The Affective force of Christ’s incarnation is most explicit in the Son’s metaphor of the Vine in John 15. No spirituality ever grows without a believer living within the Son’s life—to “abide in my love” (John 15:10). Christianity only exists through this participation in the Son who loves us. He then reveals the Father to us. And, as we will see next time, the Spirit makes it all work.



  1. Jonathan Gale

    Thanks so much for this weeks enstallment Ron! Helps explain so much. Went through my Bible the other night noting all my highlighted verses which I felt emphasised affective theology, (Gen-Rev). Wow! What an impact it had upon my soul in the small hours of the night! Can definitely see good evidence of love as both the source of sin and its cure. I see more clearly how easily I can be self-deceived to have a form of faith that makes self-concern central, when I think I can change myself by loving more, loving others becomes a forcing of my will but I am still placing, ‘self’ at the center! When I don’t see self-love as the cause of my sin, and try to fix myself, it’s comparable to emptying a bucket of water over a man drowning in a lake to try and save him! – O’Lord my God, I can’t do this, I need you to do it for me, my loving and merciful Father! I accept the way I am and be still in the presence and beauty of your Son to behold him, then your love for me displayed in him becomes my cure. – So encouraged 🙂

  2. R N Frost

    Jonathan, your mention of Bible reading with a view to highlight verses on God’s love is a great invitation for everyone to take up. Thanks!

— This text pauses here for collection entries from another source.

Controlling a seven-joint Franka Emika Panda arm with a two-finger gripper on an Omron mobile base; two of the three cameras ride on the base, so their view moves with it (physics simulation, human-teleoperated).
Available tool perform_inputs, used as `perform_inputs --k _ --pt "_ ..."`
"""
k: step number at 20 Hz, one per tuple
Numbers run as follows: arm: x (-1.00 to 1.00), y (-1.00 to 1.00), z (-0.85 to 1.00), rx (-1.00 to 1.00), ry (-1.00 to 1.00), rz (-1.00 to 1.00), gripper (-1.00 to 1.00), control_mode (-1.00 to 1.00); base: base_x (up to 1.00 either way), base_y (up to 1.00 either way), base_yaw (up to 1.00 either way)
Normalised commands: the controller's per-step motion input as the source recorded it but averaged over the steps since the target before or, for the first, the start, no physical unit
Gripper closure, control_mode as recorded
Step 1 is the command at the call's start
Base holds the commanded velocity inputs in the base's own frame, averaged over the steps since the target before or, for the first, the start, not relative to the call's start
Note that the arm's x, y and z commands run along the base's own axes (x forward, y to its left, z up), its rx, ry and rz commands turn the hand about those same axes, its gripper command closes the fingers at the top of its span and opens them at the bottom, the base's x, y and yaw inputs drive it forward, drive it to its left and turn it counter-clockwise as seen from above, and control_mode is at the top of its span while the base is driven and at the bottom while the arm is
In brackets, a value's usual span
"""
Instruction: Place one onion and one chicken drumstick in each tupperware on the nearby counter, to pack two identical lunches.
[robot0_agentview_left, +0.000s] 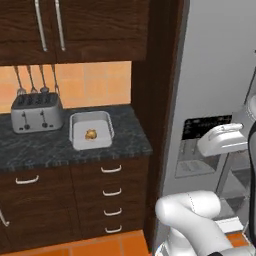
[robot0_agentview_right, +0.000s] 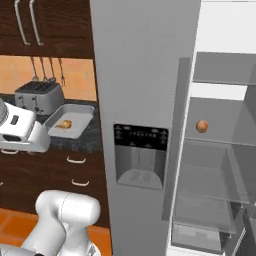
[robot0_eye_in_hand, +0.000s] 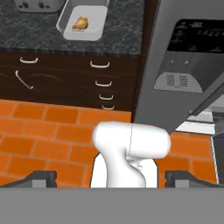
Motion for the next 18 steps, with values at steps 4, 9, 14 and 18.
perform_inputs --k 4,9,14,18 --pt "0.00 0.00 0.00 0.00 0.00 0.00 -1.00 1.00 0.00 -0.77 0.00" --pt "0.00 0.00 0.00 0.00 0.00 0.00 -1.00 1.00 0.08 -0.68 0.00" --pt "0.00 0.00 0.00 0.00 0.00 0.00 -1.00 1.00 0.11 -0.62 0.01" --pt "0.00 0.00 0.00 0.00 0.00 0.00 -1.00 1.00 0.24 -0.55 0.04"
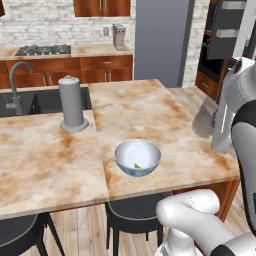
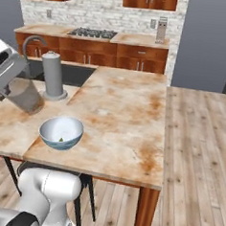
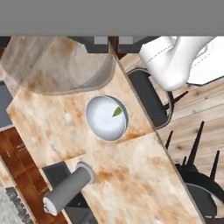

    A challenge I’ve found in writing this series, along with many prior blogs, is that the wealth of Affective themes and assurances are too common. It’s hard to know where to land. I still have my favorites like Romans 5:5 or 1 John 4, but many, many more verses remind us that “the love of God endures forever!” And it’s only through that dawning that many will ‘truly’ trust Christ’s love.